According to Evans, it appears the man who was killed by officers was assisting someone else who had been shot in the leg. Both appear to have come from 107 Devon St., where Evans said a third person was found with multiple gunshot wounds.
Evans did not release the identities of the three people involved, though he said the man who was killed was known to police and had several prior firearm violations on his record.
No officers were hurt, Evans said. Four were brought to a hospital to be checked for stress.
The Rev. Eugene Rivers, who leads a congregation nearby in Dorchester, told reporters at the scene he had spoken with police and it seemed like they had acted professionally.
"There's nothing nice about it. It's tragic," he said, adding that he thought there was "no evidence of an overreaction or excessive force."

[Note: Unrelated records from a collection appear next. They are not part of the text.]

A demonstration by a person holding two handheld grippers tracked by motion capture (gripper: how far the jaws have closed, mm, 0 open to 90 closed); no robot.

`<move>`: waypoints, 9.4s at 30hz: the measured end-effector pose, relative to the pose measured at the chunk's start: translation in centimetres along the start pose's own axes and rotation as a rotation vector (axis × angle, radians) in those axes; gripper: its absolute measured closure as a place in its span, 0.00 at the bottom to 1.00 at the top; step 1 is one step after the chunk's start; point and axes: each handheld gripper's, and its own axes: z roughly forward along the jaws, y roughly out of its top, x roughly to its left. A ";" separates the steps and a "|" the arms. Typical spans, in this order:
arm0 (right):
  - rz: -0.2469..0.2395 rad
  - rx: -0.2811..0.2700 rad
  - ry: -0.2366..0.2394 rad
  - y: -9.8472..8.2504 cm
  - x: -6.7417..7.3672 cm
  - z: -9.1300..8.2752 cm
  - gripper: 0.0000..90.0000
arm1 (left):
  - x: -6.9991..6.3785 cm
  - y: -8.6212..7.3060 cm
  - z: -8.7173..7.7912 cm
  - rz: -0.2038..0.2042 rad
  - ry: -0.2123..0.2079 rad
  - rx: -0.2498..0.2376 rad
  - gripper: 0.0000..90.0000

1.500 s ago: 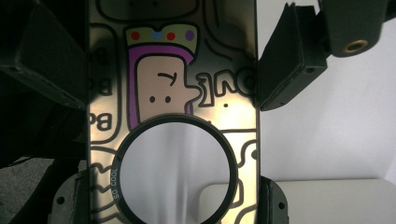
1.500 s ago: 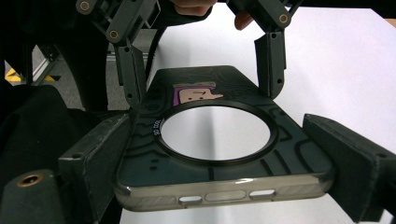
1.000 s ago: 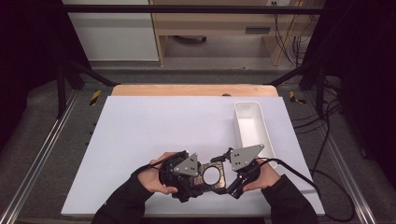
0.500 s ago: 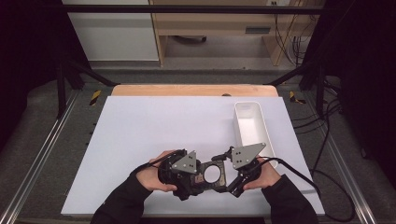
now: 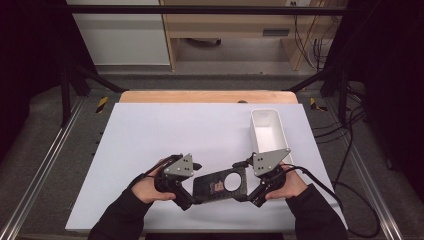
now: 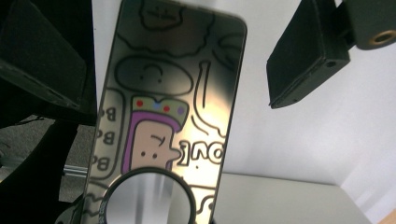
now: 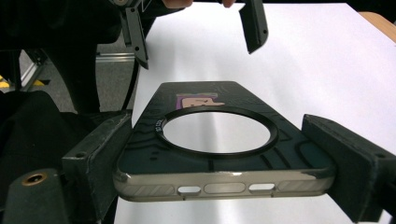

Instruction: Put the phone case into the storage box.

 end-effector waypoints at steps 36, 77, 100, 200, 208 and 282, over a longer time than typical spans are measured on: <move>-0.025 0.181 0.039 3.5 -0.2 0.3 0.13 | -0.3 -1.3 2.5 -0.034 -0.064 0.141 0.00; -0.106 0.323 0.073 7.1 0.2 2.4 0.13 | -0.5 0.0 5.6 0.084 -0.107 0.352 0.04; -0.100 0.328 0.070 7.1 0.1 2.6 0.13 | -0.6 0.1 5.9 0.097 -0.083 0.357 0.13; 0.035 -0.079 0.006 4.5 0.3 0.7 0.04 | 0.0 -0.5 4.5 0.021 -0.121 -0.018 0.13; 0.042 -0.078 0.012 4.3 0.1 1.2 0.04 | -0.1 -1.0 4.8 0.018 -0.117 -0.060 0.13; 0.043 -0.055 0.116 4.0 0.1 3.1 0.13 | -0.8 -1.9 6.4 0.056 -0.158 -0.064 0.13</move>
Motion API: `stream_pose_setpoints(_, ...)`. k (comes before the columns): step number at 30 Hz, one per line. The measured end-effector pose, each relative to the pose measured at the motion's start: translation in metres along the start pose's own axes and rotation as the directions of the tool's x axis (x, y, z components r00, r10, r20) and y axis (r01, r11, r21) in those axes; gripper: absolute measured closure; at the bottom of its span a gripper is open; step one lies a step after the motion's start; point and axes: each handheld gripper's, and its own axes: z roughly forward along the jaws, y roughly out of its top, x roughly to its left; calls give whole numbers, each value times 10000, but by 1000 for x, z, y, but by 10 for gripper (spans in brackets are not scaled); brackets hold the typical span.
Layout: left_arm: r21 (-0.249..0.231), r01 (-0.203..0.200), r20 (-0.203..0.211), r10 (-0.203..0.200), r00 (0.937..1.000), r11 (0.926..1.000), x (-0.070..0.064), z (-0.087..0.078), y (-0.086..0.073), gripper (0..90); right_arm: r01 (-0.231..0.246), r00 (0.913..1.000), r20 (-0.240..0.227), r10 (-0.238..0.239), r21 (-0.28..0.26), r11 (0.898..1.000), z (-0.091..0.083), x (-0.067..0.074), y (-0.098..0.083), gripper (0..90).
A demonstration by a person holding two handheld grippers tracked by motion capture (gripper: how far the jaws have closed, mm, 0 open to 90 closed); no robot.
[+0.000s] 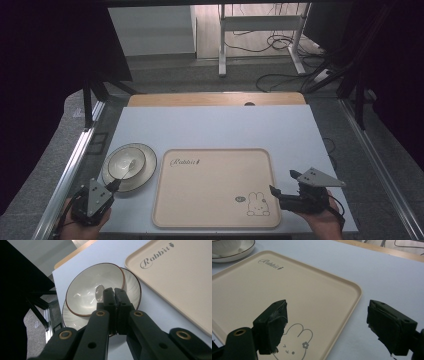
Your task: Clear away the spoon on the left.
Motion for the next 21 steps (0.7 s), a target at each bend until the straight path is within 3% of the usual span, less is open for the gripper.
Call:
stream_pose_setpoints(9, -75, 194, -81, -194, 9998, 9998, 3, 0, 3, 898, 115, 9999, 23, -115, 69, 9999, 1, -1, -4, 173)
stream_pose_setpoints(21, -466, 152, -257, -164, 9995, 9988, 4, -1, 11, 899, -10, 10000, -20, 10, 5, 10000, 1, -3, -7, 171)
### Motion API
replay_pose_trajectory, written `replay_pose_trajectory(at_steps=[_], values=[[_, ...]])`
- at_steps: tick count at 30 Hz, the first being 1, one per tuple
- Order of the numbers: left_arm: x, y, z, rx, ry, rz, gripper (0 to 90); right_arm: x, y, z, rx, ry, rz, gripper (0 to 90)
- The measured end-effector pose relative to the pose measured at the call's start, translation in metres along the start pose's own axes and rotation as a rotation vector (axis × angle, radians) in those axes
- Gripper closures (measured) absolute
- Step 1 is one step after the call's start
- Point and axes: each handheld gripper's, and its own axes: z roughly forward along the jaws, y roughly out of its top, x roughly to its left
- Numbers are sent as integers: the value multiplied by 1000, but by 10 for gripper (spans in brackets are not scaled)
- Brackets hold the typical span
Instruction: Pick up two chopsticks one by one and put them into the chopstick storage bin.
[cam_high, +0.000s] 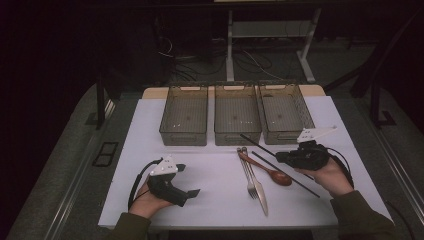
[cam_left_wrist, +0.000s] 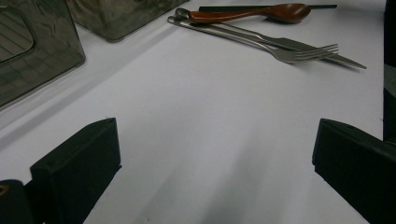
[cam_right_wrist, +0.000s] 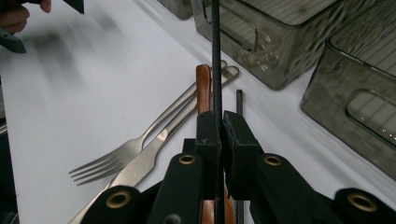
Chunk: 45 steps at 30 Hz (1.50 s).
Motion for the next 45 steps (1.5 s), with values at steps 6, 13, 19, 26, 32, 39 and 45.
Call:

Following the shooting, witnesses and neighbors called for more police presence in the neighborhood. Rohan Thomas lives on the very corner where the man was shot and killed. His wife called him to come home. Thomas said there had been other shootings nearby recently.
"One was like three months ago, someone was shot in someone’s house — boom, boom, boom — right through the person’s window," Thomas said. "And there was another one. It’s just crazy, it keeps happening. I work in a public school, I’m not a criminal. This is where we can live. It’s not safe, it’s not safe."
Evans said police units were nearby and responded quickly.
"It goes to the whole point of continually stressing out there, how many guns are on the street," he said. "We’ve got a lot of work to do."
Evans says Boston police have taken possession of about 80 guns so far this year.